(TASK TO CARRY OUT): When you reach the line containing "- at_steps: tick" in the data below, begin returning lines exactly as written, and stop once the line containing "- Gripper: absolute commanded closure" has been returned.

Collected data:
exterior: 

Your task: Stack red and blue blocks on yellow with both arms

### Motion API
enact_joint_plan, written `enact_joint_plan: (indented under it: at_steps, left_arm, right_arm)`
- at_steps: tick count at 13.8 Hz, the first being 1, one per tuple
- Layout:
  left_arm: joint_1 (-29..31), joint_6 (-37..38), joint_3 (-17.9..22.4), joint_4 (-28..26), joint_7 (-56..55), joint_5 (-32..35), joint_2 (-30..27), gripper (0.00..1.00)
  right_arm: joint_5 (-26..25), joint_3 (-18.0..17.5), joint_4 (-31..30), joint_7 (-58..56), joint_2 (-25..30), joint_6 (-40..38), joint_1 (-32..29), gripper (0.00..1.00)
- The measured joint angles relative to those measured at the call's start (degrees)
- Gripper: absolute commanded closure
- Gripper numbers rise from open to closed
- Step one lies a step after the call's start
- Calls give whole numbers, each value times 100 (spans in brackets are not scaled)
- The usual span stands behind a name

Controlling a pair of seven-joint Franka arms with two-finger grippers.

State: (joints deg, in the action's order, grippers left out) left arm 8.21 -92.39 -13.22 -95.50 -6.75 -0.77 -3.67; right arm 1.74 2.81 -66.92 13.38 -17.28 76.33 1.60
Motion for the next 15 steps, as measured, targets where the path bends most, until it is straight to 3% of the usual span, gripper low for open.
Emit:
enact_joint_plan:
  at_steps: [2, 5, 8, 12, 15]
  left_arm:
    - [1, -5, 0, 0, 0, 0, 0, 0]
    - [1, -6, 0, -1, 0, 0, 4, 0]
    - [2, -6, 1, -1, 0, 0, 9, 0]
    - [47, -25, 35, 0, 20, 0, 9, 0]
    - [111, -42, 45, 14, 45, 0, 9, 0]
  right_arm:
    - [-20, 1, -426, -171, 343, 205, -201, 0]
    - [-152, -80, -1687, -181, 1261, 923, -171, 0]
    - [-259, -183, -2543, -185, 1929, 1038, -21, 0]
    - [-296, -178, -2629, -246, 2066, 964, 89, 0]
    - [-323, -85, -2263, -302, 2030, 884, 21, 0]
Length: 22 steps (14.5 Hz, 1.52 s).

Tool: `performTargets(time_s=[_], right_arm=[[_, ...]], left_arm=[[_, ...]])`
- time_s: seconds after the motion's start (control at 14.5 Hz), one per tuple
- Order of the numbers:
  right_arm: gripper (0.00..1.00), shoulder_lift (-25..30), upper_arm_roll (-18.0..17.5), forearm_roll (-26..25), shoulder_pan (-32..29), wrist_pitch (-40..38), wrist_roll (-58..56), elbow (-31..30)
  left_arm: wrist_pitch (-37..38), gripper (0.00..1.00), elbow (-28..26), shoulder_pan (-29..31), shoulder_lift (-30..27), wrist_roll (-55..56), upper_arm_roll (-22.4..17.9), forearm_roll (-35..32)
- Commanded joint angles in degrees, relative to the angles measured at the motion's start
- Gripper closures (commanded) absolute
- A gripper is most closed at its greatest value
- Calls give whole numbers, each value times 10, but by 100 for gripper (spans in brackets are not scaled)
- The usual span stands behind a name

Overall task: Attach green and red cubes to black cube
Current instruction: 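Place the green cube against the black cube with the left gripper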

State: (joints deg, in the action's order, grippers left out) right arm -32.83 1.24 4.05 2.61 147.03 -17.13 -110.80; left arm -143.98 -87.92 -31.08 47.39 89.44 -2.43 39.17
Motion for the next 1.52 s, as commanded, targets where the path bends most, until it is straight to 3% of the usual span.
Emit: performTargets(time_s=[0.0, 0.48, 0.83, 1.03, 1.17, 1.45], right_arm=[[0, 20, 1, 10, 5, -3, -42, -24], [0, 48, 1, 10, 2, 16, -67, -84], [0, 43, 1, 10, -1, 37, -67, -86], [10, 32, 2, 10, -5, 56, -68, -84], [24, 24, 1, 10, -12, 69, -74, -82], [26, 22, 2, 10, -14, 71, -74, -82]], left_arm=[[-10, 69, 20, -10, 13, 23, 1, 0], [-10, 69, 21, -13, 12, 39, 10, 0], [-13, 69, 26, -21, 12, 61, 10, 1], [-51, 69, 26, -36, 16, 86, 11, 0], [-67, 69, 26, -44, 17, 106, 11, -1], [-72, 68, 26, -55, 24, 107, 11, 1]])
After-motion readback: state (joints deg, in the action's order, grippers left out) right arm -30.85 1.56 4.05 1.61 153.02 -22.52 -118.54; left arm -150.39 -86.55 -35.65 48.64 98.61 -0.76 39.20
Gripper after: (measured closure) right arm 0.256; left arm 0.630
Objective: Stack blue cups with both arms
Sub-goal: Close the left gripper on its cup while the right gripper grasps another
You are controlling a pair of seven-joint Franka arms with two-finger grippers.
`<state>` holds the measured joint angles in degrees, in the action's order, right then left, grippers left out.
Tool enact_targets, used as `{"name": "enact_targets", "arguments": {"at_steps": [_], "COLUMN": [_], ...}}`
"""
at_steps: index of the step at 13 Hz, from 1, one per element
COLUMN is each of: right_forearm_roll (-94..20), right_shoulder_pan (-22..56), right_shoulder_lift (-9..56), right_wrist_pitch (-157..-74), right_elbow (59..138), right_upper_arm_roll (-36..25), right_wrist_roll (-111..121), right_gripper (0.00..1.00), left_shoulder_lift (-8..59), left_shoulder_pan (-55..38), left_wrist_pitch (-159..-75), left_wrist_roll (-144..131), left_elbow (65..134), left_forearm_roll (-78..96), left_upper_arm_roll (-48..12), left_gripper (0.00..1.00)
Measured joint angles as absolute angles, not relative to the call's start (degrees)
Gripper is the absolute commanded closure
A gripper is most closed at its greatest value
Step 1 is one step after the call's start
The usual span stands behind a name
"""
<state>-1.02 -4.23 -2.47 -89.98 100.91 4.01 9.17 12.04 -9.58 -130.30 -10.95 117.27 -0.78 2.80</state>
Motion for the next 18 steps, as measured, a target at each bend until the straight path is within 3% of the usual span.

(EXERCISE OUTPUT):
- at_steps: tick count at 13.8 Hz, the first being 1, one per tuple
- Layout:
  left_arm: joint_1 (-29..31), joint_6 (-37..38), joint_3 (-17.9..22.4), joint_4 (-28..26), joint_7 (-56..55), joint_5 (-32..35), joint_2 (-30..27), gripper (0.00..1.00)
  right_arm: joint_5 (-26..25), joint_3 (-18.0..17.5), joint_4 (-31..30), joint_7 (-58..56), joint_2 (-25..30), joint_6 (-40..38), joint_1 (-32..29), gripper (0.00..1.00)
- The measured joint angles relative to those measured at the call's start (degrees)
- Gripper: absolute commanded closure

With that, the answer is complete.